==== INPUT MATERIAL ====
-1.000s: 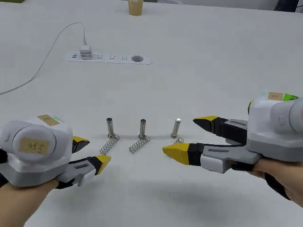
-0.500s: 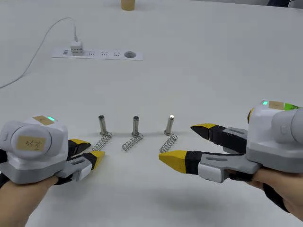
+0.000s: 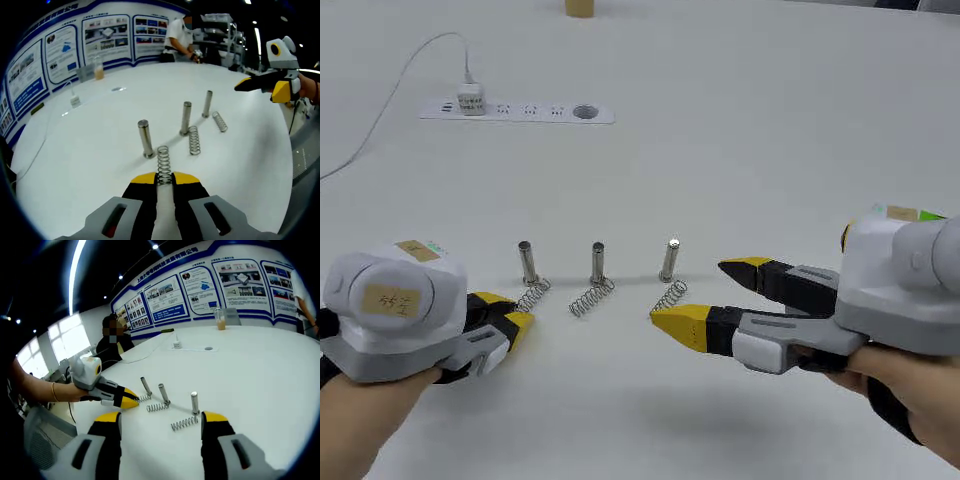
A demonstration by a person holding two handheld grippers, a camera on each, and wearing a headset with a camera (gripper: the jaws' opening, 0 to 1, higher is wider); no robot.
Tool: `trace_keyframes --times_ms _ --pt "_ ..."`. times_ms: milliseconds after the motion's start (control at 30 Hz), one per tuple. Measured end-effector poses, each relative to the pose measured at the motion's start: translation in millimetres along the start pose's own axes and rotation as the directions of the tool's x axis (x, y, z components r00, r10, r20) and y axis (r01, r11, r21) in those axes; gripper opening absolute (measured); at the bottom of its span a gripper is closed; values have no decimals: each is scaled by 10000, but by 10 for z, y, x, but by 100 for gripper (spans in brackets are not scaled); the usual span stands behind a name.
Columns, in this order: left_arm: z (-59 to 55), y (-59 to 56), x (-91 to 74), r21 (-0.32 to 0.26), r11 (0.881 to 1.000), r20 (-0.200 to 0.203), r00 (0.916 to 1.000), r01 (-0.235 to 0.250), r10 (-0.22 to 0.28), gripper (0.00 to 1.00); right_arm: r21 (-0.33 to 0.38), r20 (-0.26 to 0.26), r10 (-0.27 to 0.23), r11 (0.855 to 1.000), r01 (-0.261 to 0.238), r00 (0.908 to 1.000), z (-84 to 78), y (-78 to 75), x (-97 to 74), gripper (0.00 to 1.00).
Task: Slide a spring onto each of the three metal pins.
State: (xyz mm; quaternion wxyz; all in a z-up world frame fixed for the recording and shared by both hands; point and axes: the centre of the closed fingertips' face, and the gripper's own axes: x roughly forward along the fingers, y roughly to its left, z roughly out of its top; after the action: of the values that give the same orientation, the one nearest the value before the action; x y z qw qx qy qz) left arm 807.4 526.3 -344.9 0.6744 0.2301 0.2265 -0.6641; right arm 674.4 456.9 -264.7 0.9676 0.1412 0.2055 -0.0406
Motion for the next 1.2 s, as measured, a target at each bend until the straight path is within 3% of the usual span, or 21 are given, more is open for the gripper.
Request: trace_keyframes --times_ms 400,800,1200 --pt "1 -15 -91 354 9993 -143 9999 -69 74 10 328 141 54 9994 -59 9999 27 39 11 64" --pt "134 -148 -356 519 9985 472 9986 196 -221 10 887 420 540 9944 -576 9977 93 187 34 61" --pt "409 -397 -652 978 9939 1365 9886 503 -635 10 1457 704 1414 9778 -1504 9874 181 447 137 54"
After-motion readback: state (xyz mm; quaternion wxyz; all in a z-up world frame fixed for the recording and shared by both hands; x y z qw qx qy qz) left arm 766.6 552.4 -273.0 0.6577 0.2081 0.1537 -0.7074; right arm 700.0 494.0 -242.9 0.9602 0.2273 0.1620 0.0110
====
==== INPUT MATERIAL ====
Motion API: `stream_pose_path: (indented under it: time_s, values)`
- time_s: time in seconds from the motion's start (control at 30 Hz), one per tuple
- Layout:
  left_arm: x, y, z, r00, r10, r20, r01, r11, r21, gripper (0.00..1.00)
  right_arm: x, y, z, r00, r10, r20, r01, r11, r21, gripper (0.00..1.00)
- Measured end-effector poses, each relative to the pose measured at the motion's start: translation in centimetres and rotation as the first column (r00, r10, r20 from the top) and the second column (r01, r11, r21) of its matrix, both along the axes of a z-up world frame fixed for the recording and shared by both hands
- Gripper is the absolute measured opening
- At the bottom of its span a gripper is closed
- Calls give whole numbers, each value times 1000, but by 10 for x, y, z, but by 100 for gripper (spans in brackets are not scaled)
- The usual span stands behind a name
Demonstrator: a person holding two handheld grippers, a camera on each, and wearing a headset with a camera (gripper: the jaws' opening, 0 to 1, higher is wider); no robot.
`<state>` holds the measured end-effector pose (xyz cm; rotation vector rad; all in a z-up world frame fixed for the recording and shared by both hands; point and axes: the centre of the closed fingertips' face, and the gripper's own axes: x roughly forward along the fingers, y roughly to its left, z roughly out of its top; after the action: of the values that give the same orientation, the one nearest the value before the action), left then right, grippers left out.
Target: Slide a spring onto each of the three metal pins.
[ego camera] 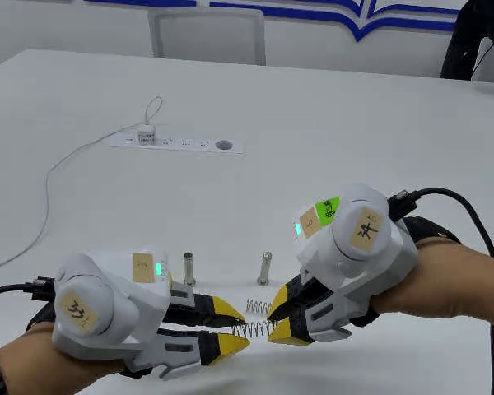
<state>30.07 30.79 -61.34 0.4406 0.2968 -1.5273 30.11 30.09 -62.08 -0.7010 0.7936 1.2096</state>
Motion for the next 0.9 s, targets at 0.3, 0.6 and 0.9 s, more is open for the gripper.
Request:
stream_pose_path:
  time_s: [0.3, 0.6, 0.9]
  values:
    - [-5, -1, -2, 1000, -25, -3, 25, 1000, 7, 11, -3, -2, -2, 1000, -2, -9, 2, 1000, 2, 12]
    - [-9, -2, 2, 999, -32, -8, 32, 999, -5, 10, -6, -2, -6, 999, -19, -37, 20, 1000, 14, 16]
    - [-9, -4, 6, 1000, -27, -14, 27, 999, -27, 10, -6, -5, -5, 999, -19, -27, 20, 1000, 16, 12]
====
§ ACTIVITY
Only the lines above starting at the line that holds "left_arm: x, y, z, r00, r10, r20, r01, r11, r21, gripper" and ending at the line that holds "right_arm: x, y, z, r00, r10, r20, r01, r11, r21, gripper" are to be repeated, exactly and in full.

§ ANSWER TO THE PROBLEM
  left_arm: x, y, z, r00, r10, r20, r01, r11, r21, gripper (0.00..1.00)
  right_arm: x, y, z, r00, r10, r20, r01, r11, r21, gripper (0.00..1.00)

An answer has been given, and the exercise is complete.